Push to drive low cholesterol levels continues
The push to drive cholesterol levels even lower in as many people as possible continues with the announcement of yet another new drug. Not content with just blocking the cholesterol pathway, Inclisiran (a twice-yearly injection), works by ‘silencing’ the PCSK9 gene controlling the production of a protein that helps regulate the amount of cholesterol in our blood. Hailed as the next big thing in cholesterol management research, the injection is targeted at those already taking maximum doses of statins and ezetimube. The announcement comes as the heavily pharma-influencedESC/EAS Clinical Practice Guidelines for the management of dyslipidaemias has been updated to recommend a >50% LDL-C reduction. This is despite new research presented at the ESC Congress 2019 underpinning the role of diet and lifestyle in the development of cardiovascular disease in younger people. Although touted as a safe alternative to statins, the unknown and untested consequences of blocking a system crucial to health remain to be seen. What we do know is that these drugs, if approved, will provide a huge boost to pharma profits.
Drinking more than 2 soft drinks a day increases risk of dying early
Whether they are sweetened with sugar or artificial sweeteners, drinking more than 2 soft drinks a day can increase your risk of dying early. That’s the conclusion of researchers from the International Agency for Research on Cancer (IARC) publishing in Jama Internal Medicine who analysed data from over 450,000 people across 10 European countries involved in the European Prospective Investigation into Cancer and Nutrition (EPIC) between 1992 and 2000. Despite the conclusions of the study it’s likely those who drink more soft drinks have a poorer diet overall also putting them at higher risk of obesity and related chronic diseases.
Get active in nature to live longer
New research presented at the ESC Congress 2019 confirms the importance of being active in promoting good health. As part of the Nord-Trøndelag Health Study (The HUNT Study), researchers found that the more sedentary a person was, the higher their risk of dying early. The good news is that those who increased their level of activity were able to compensate for previous inactivity to promote positive changes to their health. In another new study, researchers from the Universities of Warwick, Newcastle and Sheffield found living close to nature improves our mental health and wellbeing. Living within 300 meters of a green space was associated with an 8% increase in self-worth and 5% increase in happiness. Our Health Hack videos contain lots of tips to help you not only move more, but get out in nature as well.
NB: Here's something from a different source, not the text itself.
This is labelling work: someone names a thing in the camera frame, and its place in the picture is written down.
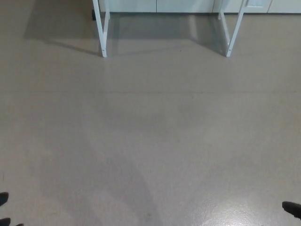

Thailand relaxes CBD regulations
In a surprising move, regulators in Thailand are reported to have issued a royal gazette allowing the use of hemp and CBD extracts containing less that 0.2% THC in herbal products, food and cosmetics as well as supporting the growing of hemp as a cash crop. Thailand also became the first South East Asian country to legalise the use of medical cannabis earlier in the year.
Germany to ban glyphosate
Germany has become the latest EU country to announce a ban on glyphosate use. The ban will come into force from the end of 2023, which it’s estimated will result in a 75% reduction in use of products containing the controversial chemical. Objections have been raised by Bayer and farmers. The ban is one of a series of measures designed to protect the environment announced by the Environment Minister, Svena Schule.